Visualizing the urban life of transnational families
Anca Raluca Astilean, Calin Ilea
Center for the Study of the Population
Using the video composite method, in this paper we shall comparatively present some
key elements of the life of transnational families having at least one Romanian member. We shall use photo/video materials from our multi-site research from several urban areas, from Romania (Drobeta Turnu Severin, Cluj-Napoca) and from abroad (Londra, UK; Mons,
Belgium; Chișinău, the Republic of Moldova).
We shall try to compare the following focal topics (in two or more towns): children of transnational families; bi-national/mixed couples; discrimination of transnational family
members. Through these visual materials, we hope to provide a face to transnational families living in urban areas, in Romania and abroad.
Another aspect of the presentation will be a comparative analysis of two photo albums, one focusing on photographs taken in the rural milieu (already released by team members, where we primarily find pictures of elderly remaining at home) and another one, in the urban milieu, created specifically for this scholarly session.
The photo albums (together with the videos) are the visual documentation of our research, and will illustrate the main topics of our research as a whole.
Everyday Mobility & Practical Cosmopolitanism: A Spatial Semiotic Approach
Timothy Shortell, Jerome Krase
Brooklyn College, City University of New York, United States of America
A majority of the world’s population lives in cities, and the proportion is growing rapidly. As a result, cities are places of strangers. Urban dwellers are socialized in the norms of interaction with others whom they do not know, including those whose cultural practices are seen as “strange.” Urban neighborhoods are sometimes sites of social conflict. But perhaps more remarkably, everyday urban life in vernacular neighborhoods is marked mainly by “cultural strangers” getting along. In the everyday rhythms of urban life, particularly in public places such as public transit, people know that they must get along to go along. Quotidian mobilities are the dominant rhythms of vernacular urban neighborhoods. The pace of the city is strongly tied to forms of urban living, and as a result, of the impressions urban dwellers form of themselves, of others, and of urban space. This makes mobility an important part of urban life and culture.

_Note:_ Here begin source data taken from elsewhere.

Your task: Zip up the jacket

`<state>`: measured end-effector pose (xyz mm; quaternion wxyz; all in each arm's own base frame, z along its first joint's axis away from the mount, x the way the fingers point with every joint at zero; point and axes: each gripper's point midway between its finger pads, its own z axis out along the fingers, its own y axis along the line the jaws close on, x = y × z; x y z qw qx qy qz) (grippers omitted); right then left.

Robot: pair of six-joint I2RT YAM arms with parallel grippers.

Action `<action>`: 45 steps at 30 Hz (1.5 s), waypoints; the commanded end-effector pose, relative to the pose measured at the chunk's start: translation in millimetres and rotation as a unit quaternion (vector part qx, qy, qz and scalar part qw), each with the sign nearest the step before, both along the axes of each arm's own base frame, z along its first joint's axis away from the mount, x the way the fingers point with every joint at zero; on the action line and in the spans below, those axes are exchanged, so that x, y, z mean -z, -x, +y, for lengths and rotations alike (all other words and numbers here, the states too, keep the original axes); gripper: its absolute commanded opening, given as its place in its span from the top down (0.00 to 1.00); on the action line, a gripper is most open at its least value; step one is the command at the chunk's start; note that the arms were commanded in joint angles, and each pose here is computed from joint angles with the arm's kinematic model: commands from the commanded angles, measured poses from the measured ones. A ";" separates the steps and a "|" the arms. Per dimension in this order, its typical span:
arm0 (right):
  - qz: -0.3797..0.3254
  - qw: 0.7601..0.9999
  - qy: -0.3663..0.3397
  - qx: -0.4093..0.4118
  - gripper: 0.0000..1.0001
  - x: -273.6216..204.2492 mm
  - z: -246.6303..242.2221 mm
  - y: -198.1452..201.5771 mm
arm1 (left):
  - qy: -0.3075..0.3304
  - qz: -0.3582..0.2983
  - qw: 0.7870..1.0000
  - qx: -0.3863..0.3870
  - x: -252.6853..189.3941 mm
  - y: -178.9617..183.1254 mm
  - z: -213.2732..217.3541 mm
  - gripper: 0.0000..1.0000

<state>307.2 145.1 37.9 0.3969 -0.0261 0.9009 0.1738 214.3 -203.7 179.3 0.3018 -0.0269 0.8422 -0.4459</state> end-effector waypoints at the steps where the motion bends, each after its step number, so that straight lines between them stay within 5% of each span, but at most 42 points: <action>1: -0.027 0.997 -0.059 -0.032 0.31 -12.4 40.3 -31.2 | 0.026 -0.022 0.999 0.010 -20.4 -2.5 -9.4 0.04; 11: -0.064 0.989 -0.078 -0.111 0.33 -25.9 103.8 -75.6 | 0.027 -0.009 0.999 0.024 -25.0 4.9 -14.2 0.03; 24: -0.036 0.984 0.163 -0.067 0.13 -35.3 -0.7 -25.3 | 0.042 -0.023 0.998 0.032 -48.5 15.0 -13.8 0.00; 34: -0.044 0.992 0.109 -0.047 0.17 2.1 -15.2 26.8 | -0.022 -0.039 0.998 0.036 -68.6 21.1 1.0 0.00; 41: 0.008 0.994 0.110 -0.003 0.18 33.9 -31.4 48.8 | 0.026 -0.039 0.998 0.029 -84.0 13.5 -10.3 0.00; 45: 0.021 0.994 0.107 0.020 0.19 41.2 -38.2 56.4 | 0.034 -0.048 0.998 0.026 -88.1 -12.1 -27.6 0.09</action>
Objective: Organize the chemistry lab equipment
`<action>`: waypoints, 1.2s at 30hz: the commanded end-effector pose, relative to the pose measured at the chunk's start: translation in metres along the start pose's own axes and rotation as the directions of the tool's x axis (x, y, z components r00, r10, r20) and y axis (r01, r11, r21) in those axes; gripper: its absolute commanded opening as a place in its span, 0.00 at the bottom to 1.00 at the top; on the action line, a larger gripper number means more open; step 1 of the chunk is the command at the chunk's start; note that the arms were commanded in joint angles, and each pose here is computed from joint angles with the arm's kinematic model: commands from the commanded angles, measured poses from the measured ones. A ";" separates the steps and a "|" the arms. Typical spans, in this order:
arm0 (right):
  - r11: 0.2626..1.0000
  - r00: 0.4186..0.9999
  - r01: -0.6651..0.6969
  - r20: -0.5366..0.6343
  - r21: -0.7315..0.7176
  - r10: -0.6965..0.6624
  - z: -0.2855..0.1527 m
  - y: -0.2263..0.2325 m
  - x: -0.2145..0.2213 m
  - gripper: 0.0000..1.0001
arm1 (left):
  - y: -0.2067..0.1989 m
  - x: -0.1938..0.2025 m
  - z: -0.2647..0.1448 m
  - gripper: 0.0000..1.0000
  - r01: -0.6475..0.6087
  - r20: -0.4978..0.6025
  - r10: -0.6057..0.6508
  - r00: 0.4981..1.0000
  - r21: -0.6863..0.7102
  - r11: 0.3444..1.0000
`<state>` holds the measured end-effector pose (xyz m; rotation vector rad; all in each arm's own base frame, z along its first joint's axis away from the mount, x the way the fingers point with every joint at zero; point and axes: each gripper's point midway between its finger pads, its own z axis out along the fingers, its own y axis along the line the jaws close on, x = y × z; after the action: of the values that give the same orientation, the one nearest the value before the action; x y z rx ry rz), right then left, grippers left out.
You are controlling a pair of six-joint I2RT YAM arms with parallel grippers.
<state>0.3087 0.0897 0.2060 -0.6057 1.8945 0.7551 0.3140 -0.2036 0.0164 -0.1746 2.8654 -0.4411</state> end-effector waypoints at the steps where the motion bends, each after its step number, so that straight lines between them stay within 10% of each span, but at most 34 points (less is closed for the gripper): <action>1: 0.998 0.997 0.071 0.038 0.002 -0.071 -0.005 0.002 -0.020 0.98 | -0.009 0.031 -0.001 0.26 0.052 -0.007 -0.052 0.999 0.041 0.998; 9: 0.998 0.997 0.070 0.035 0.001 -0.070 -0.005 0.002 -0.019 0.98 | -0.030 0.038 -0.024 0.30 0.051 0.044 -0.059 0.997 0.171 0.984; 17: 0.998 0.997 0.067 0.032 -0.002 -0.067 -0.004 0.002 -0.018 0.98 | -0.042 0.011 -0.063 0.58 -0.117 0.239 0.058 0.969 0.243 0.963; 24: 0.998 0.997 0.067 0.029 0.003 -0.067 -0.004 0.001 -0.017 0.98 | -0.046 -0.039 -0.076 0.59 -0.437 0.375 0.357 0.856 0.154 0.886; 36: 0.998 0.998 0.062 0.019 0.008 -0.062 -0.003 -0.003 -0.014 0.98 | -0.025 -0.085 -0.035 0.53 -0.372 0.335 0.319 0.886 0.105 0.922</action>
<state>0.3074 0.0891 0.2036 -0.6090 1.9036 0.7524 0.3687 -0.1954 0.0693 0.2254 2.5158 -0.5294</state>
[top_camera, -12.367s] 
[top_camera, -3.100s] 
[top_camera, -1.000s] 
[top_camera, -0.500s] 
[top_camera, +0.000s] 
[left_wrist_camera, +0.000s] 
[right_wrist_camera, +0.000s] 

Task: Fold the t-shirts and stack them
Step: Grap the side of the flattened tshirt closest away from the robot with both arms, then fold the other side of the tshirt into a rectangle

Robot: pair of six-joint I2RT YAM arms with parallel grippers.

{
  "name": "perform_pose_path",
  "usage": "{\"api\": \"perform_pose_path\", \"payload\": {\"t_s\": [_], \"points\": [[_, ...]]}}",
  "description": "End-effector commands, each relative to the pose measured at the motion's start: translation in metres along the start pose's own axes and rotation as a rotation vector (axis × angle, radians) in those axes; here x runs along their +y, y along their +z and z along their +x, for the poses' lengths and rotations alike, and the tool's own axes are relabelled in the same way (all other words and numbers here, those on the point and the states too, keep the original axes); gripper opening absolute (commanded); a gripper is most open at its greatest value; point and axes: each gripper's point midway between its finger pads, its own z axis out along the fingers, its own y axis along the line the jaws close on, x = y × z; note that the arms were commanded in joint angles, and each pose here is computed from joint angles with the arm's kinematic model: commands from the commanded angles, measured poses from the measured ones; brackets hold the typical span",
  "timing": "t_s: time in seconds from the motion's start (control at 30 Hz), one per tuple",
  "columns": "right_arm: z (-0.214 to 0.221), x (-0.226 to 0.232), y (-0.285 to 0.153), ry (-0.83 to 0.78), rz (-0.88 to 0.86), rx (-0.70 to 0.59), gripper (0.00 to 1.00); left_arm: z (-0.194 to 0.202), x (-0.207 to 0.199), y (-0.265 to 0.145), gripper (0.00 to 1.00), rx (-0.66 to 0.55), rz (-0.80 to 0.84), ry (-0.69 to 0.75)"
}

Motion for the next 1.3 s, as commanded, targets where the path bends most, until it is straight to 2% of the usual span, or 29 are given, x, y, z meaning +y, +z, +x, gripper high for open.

It is, in a fundamental way, the dynamic quality of place. As such, it is important for urban researchers to investigate ordinary mobilities in urban public places. We believe this is best accomplished by visual methods and visual data, including photographs, video, and observation. We bring examples from our research on urban neighborhoods in some of the global cities of Europe to illustrate a method for seeing contested identities and practical cosmopolitanism in the rhythms of everyday mobilities—not only is everyday mobility a significant form of social activity, but it is also a key research method in the study of urban communities.